Juan Carlos Borbón ha abdicado. Su anuncio, con los ojos sin expresión fijados al teleprompter para asegurarse de cada palabra que decía, ha sido plano en el fondo y en la forma. Rajoy había anunciado que el monarca daría las explicaciones de su decisión, pero no ha habido explicaciones reales (en su doble sentido). Ha sido un discurso previsible, prendido en las obviedades y los lugares comunes, el mismo que cualquiera habría recomendado a un amigo que se viese en esa situación: “He servido al país, doy gracias a todos y os dejo a mi hijo, que es una persona muy estudiada”. No ha dado explicaciones creíblemente realistas y nos ha dejado todo el margen para la especulación.

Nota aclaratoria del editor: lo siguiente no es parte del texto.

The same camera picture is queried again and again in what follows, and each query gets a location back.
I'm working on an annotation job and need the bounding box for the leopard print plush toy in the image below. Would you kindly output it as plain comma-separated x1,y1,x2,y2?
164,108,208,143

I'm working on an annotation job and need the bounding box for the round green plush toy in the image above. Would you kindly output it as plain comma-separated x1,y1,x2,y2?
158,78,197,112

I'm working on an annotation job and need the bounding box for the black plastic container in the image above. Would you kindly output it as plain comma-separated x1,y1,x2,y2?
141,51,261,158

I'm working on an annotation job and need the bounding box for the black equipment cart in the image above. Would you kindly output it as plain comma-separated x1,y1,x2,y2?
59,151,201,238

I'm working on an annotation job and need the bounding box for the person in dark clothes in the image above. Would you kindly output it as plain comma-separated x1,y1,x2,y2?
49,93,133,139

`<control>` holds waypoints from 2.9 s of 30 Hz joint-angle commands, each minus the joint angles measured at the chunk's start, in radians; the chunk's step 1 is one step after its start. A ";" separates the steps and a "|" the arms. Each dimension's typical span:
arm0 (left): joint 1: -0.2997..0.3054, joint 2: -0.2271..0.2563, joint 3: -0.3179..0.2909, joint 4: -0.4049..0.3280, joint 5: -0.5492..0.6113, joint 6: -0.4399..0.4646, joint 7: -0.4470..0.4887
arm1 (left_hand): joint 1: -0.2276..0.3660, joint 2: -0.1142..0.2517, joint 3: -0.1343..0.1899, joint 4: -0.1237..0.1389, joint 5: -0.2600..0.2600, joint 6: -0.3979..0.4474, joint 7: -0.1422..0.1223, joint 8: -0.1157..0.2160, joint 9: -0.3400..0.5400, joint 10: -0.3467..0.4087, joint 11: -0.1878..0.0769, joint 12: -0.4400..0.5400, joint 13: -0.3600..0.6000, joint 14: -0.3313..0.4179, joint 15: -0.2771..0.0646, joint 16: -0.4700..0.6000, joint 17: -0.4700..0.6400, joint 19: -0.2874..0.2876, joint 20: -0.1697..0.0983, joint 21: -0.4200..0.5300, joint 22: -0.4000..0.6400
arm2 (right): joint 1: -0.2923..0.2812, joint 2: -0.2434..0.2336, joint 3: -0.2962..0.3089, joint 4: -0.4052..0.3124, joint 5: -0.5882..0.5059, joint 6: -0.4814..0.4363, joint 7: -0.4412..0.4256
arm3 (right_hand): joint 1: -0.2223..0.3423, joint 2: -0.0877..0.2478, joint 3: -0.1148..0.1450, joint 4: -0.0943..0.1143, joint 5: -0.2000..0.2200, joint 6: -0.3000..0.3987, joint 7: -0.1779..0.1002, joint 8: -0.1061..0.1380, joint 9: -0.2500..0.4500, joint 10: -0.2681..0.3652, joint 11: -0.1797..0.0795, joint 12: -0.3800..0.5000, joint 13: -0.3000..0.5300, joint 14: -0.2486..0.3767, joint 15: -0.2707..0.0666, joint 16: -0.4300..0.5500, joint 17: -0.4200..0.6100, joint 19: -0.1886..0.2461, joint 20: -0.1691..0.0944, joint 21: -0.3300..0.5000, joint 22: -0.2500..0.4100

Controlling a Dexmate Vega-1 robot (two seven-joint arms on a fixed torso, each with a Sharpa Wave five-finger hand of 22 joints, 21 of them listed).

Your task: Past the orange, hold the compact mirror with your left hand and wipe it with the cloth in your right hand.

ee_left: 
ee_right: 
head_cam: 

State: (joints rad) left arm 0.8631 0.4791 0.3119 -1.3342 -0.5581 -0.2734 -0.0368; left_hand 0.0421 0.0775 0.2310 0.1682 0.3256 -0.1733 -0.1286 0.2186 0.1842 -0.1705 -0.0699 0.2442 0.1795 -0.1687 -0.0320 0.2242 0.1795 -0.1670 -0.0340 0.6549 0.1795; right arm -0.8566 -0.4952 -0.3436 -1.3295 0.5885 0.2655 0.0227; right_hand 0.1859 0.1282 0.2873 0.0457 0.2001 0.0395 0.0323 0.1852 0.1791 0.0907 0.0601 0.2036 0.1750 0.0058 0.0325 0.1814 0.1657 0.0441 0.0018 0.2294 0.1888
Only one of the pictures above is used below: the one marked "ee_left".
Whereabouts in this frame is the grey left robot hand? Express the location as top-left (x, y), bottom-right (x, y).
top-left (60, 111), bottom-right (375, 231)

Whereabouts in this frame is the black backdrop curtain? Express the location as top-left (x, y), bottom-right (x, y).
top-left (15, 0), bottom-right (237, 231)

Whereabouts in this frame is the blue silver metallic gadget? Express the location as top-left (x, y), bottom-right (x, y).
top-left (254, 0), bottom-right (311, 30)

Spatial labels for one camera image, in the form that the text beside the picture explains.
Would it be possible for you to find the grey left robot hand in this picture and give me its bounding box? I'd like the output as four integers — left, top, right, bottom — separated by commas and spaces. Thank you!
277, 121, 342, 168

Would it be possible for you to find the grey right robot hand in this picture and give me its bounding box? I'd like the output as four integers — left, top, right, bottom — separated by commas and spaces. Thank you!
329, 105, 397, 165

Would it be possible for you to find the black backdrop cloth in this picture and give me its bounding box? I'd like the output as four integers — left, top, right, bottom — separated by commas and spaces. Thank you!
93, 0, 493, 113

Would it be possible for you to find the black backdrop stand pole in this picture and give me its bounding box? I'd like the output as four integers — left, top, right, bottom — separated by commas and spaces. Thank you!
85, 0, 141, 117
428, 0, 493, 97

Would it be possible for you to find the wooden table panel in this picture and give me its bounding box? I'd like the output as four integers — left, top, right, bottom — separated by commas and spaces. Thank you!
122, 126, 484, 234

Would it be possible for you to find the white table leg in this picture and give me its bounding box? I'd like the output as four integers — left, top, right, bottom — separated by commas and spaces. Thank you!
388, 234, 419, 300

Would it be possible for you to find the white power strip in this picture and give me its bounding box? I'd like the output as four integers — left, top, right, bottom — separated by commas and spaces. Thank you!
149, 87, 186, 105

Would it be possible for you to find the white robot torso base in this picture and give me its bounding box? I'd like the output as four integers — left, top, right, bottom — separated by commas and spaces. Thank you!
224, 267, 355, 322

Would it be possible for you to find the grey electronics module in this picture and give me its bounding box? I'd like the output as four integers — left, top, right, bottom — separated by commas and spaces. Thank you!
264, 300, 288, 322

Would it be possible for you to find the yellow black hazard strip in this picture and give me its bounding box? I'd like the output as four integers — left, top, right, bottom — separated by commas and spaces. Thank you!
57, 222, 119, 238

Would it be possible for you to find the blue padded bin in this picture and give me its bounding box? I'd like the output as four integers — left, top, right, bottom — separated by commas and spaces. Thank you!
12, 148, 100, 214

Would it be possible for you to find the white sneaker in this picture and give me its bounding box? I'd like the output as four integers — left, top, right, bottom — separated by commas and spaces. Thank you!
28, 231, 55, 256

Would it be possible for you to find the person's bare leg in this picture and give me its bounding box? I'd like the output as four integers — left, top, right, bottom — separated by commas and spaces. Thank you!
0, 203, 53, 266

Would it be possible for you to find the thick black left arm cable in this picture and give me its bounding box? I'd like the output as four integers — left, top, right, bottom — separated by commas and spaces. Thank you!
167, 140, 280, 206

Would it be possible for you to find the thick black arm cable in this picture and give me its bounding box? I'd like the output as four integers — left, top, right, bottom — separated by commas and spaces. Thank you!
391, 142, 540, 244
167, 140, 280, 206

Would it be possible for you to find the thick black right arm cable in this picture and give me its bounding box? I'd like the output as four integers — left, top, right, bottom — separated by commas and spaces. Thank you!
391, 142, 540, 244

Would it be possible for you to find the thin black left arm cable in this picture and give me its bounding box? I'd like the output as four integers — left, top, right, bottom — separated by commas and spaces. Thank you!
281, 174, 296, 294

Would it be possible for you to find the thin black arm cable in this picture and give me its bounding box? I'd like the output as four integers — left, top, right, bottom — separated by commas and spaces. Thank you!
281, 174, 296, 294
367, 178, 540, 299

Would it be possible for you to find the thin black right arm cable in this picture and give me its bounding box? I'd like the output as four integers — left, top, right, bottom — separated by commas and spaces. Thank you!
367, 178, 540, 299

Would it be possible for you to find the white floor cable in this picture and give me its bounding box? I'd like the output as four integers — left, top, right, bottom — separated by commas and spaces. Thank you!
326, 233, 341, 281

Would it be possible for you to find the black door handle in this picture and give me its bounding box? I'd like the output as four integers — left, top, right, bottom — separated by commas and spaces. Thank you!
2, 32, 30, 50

La repetición de la palabra “errores” en su declaración podría dar alguna pista, pero en ningún momento los ha reconocido explícitamente. Ha perdido una oportunidad espléndida de ser ejemplarizante y concretarlos públicamente; pero no, ya cuando se fue de cacería salió al cabo de un tiempo diciendo “no volverá a suceder”, pero nadie sabe si fue lo de los elefantes, lo de la amiga acompañante o qué; actuó entonces como la mayoría de los políticos españoles, que nunca reconocen un error y sólo dimiten cuando el deterioro de su imagen es imparable.
A los protestantes, que construímos el sistema democrático desde la exigencia de un control mutuo de los poderes y de su responsabilidad ante la ciudadanía, nos molesta una institución que no rinde cuentas a nadie. No se nos diga que muchos países protestantes tienen monarquía, porque en estos la población ha venido exigiendo a esa institución su sometimiento a la soberanía popular; de hecho, el más reconocido monarca, el rey del Reino Unido, tiene vetada desde hace siglos su entrada a la Cámara de los Comunes, y su discurso de apertura de la legislatura se lo dicta el primer ministro.
En estos 39 años el Sr. Borbón no ha rendido cuentas a nadie y hemos tardado décadas en saber cuánto de nuestros impuestos va destinado a mantenerle. Su trayectoria política está llena de preguntas no contestadas, incluidas las de su más conocida intervención, en el 23-F, como se ha vuelto a evidenciar a la muerte de Adolfo Suárez.
El monarca no ha asistido a ninguno de los actos de los protestantes, y esto sorprende en un personaje tan dependiente de la tradición y el linaje; ha olvidado que es descendiente de la reina Victoria y de Juana de Albret; pero parece recordar bien a su antepasado Enrique IV, para quien París bien valió una misa.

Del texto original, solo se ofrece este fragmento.